The first question-and-answer in New York Times restaurant critic Sam Sifton’s advice column, “Hey, Mr. Critic,” concerns a girlfriend who, “after two years of endless nagging,” got her kosher boyfriend to agree to eat treyf one night. After praising various pork and shellfish dishes at various New York City restaurants, for this particular instance Sifton suggests—what else?—Chinese food:
As my hero Arthur Schwartz, formerly the restaurant critic for The Daily News and author of “Jewish Home Cooking,” put it: “The Chinese cut their food into small pieces before it is cooked, disguising the nonkosher foods. This last aspect seems silly, but it is a serious point.

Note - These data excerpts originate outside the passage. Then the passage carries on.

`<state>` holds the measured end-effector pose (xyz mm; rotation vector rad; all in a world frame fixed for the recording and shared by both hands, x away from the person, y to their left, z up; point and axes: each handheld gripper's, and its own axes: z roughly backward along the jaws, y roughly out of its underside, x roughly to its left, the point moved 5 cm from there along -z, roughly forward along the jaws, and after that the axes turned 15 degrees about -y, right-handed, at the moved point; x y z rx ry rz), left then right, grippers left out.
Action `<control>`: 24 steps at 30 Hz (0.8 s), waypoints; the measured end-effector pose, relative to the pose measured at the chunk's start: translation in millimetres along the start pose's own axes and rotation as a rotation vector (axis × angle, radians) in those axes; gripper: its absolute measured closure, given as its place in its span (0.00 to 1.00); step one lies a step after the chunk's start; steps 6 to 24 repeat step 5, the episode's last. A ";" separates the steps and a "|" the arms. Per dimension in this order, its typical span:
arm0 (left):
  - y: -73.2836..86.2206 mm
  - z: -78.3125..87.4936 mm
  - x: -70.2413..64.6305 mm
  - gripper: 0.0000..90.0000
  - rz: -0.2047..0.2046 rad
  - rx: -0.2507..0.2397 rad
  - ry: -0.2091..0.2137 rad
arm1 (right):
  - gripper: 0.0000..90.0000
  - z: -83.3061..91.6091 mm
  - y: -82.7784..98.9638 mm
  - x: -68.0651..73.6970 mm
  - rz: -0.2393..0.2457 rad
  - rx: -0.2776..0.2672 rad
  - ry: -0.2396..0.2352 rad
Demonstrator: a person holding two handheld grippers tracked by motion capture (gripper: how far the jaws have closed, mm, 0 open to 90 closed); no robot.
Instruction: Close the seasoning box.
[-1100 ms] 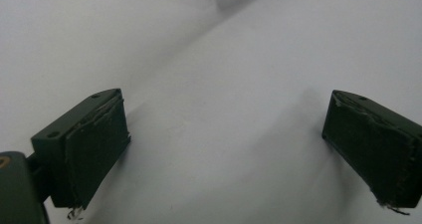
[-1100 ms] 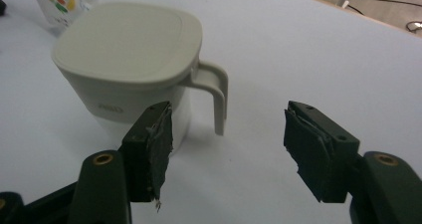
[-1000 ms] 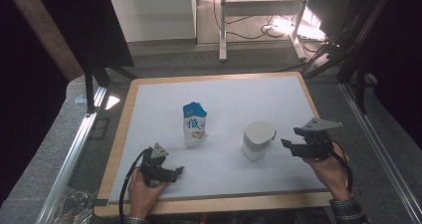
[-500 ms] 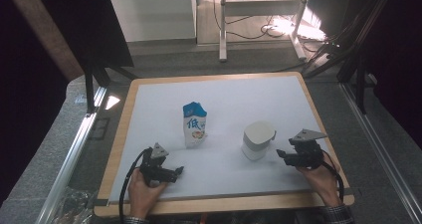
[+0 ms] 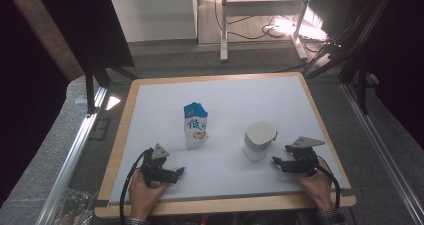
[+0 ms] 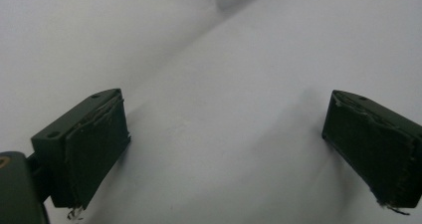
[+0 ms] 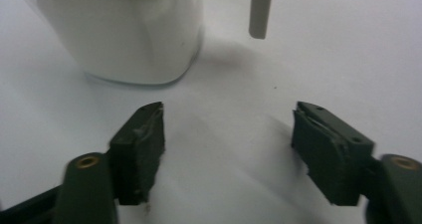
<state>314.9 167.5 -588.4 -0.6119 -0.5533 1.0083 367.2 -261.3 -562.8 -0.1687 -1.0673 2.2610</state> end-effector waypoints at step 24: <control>0.1 0.0 -0.3 0.04 0.001 0.001 0.000 | 0.22 -1.3 0.5 -0.5 -0.007 0.009 0.006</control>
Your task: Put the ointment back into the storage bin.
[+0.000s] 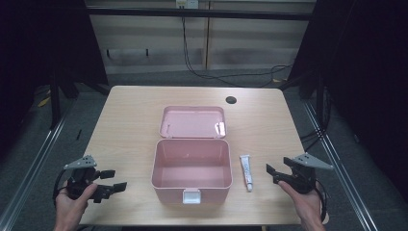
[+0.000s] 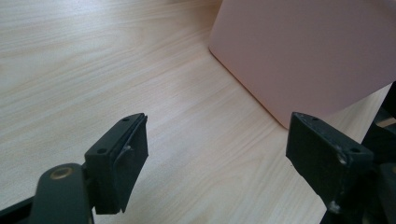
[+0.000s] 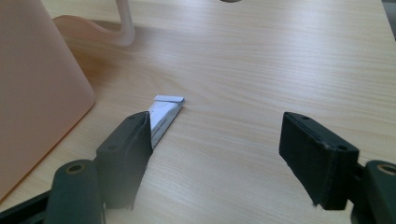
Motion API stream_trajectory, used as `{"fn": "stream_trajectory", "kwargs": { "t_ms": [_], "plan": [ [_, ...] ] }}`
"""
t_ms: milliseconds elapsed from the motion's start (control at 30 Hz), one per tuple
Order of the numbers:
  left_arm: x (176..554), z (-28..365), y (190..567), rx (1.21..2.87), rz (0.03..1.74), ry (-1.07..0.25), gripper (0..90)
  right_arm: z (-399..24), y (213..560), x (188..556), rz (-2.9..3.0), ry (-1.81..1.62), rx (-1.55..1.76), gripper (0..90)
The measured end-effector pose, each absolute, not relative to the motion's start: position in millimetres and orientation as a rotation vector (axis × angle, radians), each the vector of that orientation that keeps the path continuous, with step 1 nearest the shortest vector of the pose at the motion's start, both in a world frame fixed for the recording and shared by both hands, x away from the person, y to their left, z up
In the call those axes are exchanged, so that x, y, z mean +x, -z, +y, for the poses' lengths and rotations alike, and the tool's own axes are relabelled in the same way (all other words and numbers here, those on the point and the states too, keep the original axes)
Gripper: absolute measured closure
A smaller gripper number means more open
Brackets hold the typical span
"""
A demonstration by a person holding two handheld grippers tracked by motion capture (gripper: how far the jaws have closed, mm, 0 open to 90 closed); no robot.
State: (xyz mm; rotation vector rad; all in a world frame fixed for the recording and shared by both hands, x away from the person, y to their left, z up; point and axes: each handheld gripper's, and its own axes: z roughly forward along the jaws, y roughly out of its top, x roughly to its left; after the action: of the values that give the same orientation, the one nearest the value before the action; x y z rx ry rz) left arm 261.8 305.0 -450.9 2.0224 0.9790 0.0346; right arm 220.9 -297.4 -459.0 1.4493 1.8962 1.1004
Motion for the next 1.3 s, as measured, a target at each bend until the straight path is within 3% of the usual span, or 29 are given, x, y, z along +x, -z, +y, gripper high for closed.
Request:
{"fn": "stream_trajectory", "kwargs": {
  "t_ms": [333, 700, 1100, 1133, 1300],
  "plan": [
    [261, 303, 451, 2.044, 0.965, -0.030, 22.2, -300, 457, 222, 1.944, -1.128, 1.477, 24.5],
    [261, 303, 451, 2.047, 0.964, -0.030, 22.2, -298, 445, 226, 2.035, -1.147, 1.467, 37.7],
    [261, 302, 452, 2.060, 0.966, -0.028, 22.2, -293, 434, 232, 2.098, -1.094, 1.574, 40.5],
    [261, 302, 452, 2.059, 0.967, -0.029, 22.2, -291, 432, 233, 2.112, -1.094, 1.578, 45.2],
    [262, 302, 452, 2.057, 0.969, -0.025, 22.2, -288, 429, 235, 2.131, -1.091, 1.578, 48.2]
  ]
}}
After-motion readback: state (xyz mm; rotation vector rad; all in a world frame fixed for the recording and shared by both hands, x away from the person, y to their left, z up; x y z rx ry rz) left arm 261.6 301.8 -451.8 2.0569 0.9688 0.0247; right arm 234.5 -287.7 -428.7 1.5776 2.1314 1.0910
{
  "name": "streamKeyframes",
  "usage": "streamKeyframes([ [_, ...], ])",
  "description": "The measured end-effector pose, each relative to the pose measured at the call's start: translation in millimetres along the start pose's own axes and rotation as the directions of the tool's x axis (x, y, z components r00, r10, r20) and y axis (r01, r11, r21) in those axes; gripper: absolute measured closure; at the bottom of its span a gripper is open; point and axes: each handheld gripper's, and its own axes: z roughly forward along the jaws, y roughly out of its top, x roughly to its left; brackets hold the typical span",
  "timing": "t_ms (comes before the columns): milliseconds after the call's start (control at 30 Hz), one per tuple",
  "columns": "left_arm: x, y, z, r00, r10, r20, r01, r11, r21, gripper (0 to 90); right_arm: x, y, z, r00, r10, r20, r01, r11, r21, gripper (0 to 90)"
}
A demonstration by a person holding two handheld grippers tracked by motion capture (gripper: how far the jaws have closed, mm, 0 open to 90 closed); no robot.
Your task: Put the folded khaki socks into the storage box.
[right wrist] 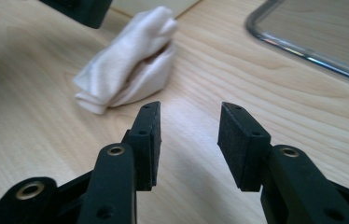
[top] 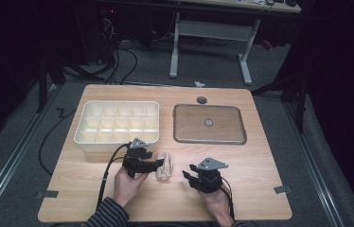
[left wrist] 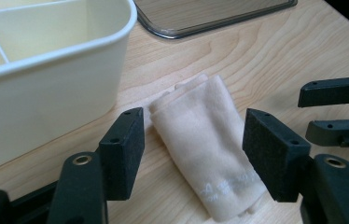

My late cousin Daniel, who kept kosher, along with many other otherwise observant people I have known, happily ate roast pork fried rice and egg foo yung. ‘What I can’t see won’t hurt me,’ was Danny’s attitude.”
I wrote all about the “safe treyf” phenomenon last month in my article about Jewish Christmas.
But back to the question. “Helping you use food to persuade someone to abandon his religious principles cannot end well for me,” Sifton notes. “(Nor for him, if his mother finds out.)” I’d like to go a step further and adopt Dear Prudence mode and address the boyfriend: Um, dump her. What kind of girlfriend asks her boyfriend more than once—never mind nags him for two years—to abandon his commitment? What the hell is it to her? (I don’t mean that rhetorically: If I had Prudie’s acumen or a psychologist’s training, I’m sure I could come up with some very good answers.) “Take this boy to the Prime Grill for a kosher steak and tell him you love him,” Sifton advises. Good thinking. But I’m pretty sure she only loves herself.